- Born: William Nilsson Sweden
- Years active: 25 August 2006–present
- Known for: Comedy, cuteness

= Laughing Baby =

Viral video and internet meme

The Laughing Baby is a YouTube viral video of a baby laughing. The video became an internet phenomenon and has had a total of over 100 million views across multiple uploads. Originally uploaded by a Swedish man under the pseudonym of spacelord72, and later re-uploaded and popularized by another user known as BlackOleg, the "Laughing Baby" is one of the few internet memes that have entered popular culture. The original uploaded by spacelord72, has had 21 million views as of June 2021 and the reposting by BlackOleg, titled HaHaHa, achieved 62 million views by Sep 2008.

==The video==
The Laughing Baby video, which was shot by a Swedish man in his kitchen in 2006, has a running time of 1:40, and involves a fixed camera situated on William Nilsson, a blond-haired, blue eyed baby, who laughs after brief interjections from a voice in the background (presumably his father, Kjell-Åke Andersson).
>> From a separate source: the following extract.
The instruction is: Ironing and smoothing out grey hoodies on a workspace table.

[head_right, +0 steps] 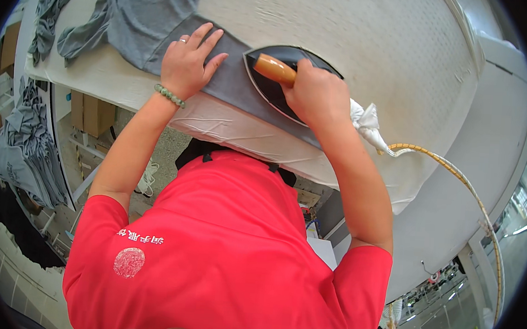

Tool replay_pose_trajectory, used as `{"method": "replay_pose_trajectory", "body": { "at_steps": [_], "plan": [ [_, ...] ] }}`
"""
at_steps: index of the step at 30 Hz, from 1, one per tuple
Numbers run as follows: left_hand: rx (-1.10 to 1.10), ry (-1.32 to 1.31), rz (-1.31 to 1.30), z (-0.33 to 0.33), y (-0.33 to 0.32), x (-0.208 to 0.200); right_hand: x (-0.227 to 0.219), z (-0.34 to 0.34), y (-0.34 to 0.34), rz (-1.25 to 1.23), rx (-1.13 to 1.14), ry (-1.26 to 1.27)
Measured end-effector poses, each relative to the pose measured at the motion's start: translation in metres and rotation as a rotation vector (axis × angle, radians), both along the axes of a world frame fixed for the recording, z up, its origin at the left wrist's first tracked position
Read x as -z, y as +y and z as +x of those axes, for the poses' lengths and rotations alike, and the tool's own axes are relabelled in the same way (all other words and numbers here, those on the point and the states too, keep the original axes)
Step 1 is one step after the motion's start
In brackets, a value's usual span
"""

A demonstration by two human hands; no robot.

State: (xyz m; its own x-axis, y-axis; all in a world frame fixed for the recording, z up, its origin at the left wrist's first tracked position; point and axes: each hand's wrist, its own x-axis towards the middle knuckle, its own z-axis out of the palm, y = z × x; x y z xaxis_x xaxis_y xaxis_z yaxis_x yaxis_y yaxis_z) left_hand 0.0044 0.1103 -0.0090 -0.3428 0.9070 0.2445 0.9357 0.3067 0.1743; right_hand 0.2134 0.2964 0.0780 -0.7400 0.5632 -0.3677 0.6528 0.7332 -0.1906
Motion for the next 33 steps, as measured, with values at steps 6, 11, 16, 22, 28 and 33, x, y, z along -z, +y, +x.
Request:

The video opens with the Swedish text: "kan man ha roligare" which translates as "Can you have any more fun?"

===Comments===
The clip has become known for its disparate variety of commenters – from the amused to those concerned for the baby's health. These comments were the focus of a Slate article by Michael Agger, who remarked that uploading the video was like "dipping a bunny into acid," further adding that the "Laughing Baby has become an internet monument, and posting a remark is like tagging your name on the Statue of Liberty."

==Impact==
The Laughing Baby video became a worldwide phenomenon and the tenth most viewed YouTube video of all time. Its success is attributed to "cuteness" and its "adorable nature". The video appeared on the front pages of web portals such as msn.com, and has been the theme of several ringtones, which helped to further increase its familiarity and popularity. The baby was featured in the South Park episode "Canada on Strike", where he appeared alongside other YouTube celebrities such as Tay Zonday and Chris Crocker.

The "Laughing Baby" video was shown to Queen Elizabeth II and her husband Prince Philip during a 16 October 2008 visit to Google headquarters in Victoria, London. The Queen remarked that the child was a "...lovely little thing, isn't it?" and that it was "Amazing [that] a child would laugh like that."